To Desire What He Desires

To Desire What He Desires March 30, 2010

I would like to piggy back on an excellent article written by my friend Anthony on Girard and the passion of Christ.  Particularly in our hyper consumeristic culture, Girard’s reading of the passion is needed to restore our true selves and to help us properly meditate on the mysteries of this week.

According to Girard, with the arrival of self consciousness, another’s desire replaces instinct as the main determinant of human behavior.  In other words, I no longer act out of reaction directly to an object, but in a three way act.  I desire something  because someone else desires it.  I desire the desire of another, and I desire what they desire because they desire it.

Girard’s theory follows closely that of Hegel’s master-slave dialectic. For Hegel, human beings reach self-consciousness when they begin to desire non-material things.  And the object of their desire is that others desire them.  For Hegel, I desire primarily that the other should desire, or recognize, me.  In modifying Girard, we should not reject Hegel.  We can see Hegel’s dialectic everywhere in our society, especially in the nature of woman’s desire.  Many women find that they have no self except as the object of a man’s desire.  And this cycle too, the passion breaks.

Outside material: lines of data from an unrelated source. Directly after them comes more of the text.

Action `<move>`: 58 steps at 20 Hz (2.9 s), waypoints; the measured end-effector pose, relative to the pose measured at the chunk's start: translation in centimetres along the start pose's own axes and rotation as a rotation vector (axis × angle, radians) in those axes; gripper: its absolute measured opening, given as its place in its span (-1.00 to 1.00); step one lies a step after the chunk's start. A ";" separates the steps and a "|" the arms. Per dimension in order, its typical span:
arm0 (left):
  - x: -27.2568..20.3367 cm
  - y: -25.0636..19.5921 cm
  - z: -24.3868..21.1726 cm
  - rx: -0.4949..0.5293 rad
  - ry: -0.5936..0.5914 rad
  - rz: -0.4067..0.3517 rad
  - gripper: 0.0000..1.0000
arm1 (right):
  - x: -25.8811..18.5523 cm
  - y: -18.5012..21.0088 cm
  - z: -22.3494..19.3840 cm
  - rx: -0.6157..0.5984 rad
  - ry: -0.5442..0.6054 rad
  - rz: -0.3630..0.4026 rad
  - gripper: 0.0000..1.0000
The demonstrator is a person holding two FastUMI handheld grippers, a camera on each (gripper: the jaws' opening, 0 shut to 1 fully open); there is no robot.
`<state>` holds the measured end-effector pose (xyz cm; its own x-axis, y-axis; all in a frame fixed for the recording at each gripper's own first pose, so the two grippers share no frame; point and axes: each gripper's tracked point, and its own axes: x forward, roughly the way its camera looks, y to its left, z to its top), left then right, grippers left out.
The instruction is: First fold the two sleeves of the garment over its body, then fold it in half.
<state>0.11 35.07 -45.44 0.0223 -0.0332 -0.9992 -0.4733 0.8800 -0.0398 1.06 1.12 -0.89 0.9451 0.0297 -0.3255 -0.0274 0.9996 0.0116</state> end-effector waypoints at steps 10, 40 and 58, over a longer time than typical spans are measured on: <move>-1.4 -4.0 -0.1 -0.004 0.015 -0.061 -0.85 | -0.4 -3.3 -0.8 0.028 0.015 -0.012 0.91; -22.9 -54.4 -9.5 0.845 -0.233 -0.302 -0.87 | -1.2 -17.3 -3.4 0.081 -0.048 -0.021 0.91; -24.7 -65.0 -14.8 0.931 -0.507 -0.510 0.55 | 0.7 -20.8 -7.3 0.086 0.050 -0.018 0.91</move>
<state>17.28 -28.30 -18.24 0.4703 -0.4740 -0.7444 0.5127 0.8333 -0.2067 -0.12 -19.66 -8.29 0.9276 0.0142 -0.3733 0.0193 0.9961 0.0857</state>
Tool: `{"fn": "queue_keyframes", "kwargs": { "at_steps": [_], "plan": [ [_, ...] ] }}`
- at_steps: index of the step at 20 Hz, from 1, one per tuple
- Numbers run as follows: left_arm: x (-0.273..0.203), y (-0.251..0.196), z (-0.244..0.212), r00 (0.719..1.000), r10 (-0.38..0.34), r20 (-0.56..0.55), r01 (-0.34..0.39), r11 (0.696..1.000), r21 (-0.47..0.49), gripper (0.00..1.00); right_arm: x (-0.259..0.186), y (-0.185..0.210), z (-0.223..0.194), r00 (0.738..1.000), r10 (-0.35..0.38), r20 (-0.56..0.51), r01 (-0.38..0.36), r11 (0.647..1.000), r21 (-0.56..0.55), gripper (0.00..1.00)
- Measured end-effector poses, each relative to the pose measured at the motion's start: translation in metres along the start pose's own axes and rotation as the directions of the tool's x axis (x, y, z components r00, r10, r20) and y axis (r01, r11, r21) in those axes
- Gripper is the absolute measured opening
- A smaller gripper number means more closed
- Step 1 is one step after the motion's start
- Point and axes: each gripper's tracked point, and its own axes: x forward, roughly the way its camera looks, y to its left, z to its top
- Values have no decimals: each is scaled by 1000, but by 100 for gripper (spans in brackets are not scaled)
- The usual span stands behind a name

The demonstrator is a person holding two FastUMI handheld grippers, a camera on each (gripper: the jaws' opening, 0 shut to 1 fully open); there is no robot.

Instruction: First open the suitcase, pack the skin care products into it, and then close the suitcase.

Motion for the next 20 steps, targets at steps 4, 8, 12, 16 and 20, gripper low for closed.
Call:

For Girard, it is not desire for recognition that is the primary act, but rather desire according to the other’s desire.  I desire what you desire.  This is what distinguishes human beings from animals.  And this, he argues, is at the heart of all human intentional action.

Notice that we cannot break the nature of human desire.  It is what it is.  What Jesus did was to raise to awareness the fact that desire is mimetic and that it tends to scapegoat the innocent in order to release the tension that it manufactures within a society.

From this awareness we have two options.  First, we can make use of mimetic desire for our own purposes, such as advertisements do.  They harness desire precisely by recognizing its mimetic nature.  This is not the awareness that Jesus brought.

Second, we can follow the path of Jesus up Calvary.  This means to desire according to the will of his Father.  For us, this means desiring according to Jesus’ will. Notice in the Garden of Eden, Eve did not find the fruit tempting until the snake points it out as forbidden and desirable to eat.  Then she sees it with new eyes. Jesus saw the same fruit, but chose to see as desirable what his Father offered instead.  The question here thus becomes that of role models.  Whose eyes do we trust to show us how to see?

For Catholics, this is precisely why we have the mass.  The whole point is to ritually live out the mimetic sacrifice of an innocent victim so as to take on the perspective, not of the commercials I watch on TV, but of the innocent victim on the altar.  The mass is the most subversive of actions for this reason: it up-ends the founding myth of modern society by directing mimetic desire towards the will, not of the powerful, but of the weak.